I should say I went out on my kayak every night and paddled harder and faster and further. I should say I finally conquered my obstacle and made it to the end and flung my arms up in the air and roared in victory to twenty-seven gods, but I didn’t.
This is what happened: the sky turned an odd shade of grey-purple. For some peculiar reason, I felt safe in this unknown strangeness. I wanted to ask questions about a shade of sky I did not understand, and for the first time, these questions were not accompanied by fear.
Color is a night sky that is somehow not-black. Color is what I noticed when I remembered there is a world outside of Sugden Lake, and I am in it.
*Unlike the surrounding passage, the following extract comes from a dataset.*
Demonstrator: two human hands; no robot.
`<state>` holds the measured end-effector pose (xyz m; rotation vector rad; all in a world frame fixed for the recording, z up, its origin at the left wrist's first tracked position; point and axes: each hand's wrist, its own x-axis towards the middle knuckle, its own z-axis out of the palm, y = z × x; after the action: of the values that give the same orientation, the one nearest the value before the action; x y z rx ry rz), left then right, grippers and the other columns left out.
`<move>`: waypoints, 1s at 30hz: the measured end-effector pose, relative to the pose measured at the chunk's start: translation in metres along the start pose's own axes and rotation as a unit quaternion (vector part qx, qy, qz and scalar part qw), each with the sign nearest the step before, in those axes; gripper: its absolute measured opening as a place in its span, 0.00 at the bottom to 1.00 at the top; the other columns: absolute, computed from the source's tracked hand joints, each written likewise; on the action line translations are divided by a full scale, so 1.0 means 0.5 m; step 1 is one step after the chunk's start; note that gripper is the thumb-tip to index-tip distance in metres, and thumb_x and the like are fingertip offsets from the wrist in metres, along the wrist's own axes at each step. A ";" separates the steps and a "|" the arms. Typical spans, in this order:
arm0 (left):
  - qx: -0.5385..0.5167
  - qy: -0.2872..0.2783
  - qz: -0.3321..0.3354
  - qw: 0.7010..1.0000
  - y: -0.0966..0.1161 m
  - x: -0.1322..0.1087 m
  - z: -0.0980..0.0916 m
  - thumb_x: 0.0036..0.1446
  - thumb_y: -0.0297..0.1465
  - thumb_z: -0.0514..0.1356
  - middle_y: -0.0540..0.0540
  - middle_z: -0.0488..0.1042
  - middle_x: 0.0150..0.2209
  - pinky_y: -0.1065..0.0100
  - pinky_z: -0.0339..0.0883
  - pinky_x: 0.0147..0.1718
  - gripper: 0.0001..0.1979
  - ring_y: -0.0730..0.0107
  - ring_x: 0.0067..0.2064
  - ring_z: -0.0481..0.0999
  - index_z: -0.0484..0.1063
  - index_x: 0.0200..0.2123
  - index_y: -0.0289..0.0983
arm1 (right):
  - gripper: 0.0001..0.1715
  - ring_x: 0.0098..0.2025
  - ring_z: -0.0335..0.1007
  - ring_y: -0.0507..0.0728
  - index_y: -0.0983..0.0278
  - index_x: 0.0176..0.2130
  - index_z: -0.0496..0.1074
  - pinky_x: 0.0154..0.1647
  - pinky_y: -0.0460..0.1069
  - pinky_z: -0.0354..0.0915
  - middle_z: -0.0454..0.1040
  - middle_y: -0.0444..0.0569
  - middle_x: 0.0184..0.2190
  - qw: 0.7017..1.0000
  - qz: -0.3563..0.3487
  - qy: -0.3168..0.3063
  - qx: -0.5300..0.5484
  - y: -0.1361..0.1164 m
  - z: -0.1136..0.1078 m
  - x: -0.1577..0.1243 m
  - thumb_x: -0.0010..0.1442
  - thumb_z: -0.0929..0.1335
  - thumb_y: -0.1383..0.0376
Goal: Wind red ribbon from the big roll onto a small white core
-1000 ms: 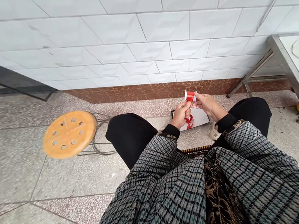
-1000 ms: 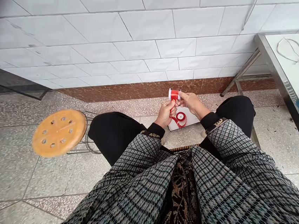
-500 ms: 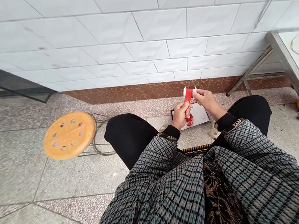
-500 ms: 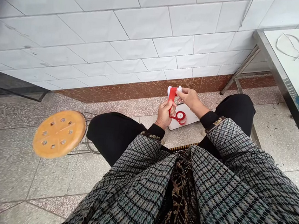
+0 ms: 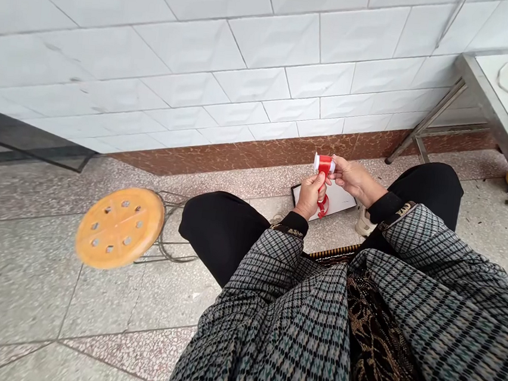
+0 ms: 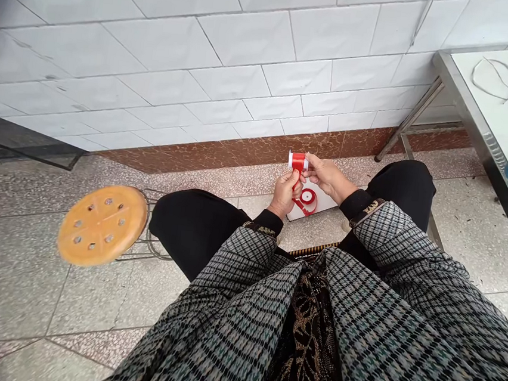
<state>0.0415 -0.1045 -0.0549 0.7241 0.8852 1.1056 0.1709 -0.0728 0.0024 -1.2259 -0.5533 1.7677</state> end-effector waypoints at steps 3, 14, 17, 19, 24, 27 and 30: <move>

I began to understand that I should not be afraid of change; I am assembled by change. My nature is a duality between art and science, and I am hungry for unanswered questions.
My grandmother in Mexico tells me stories of a man who healed her with Ayahuasca leaves, and so I purchase books on plant shamanism. A boy from Wyoming says dark matter and art are related. We are mountains of subatomic particles, and there is a turbulent beauty to that. My instructor at poetry camp recites the history of snail sex. Trees are weird, people are weirder, and there’s magic in this world. My palette of different interests has only been broadened by the people I have met, each one under a different color sky. I wonder: what if I would have been too afraid to go?
I still do not know my final destination. I am a girl who was born in Mexico and who now lives in Michigan, and I don’t worry about reaching the middle or the end anymore because kayaking at night is a personal sport.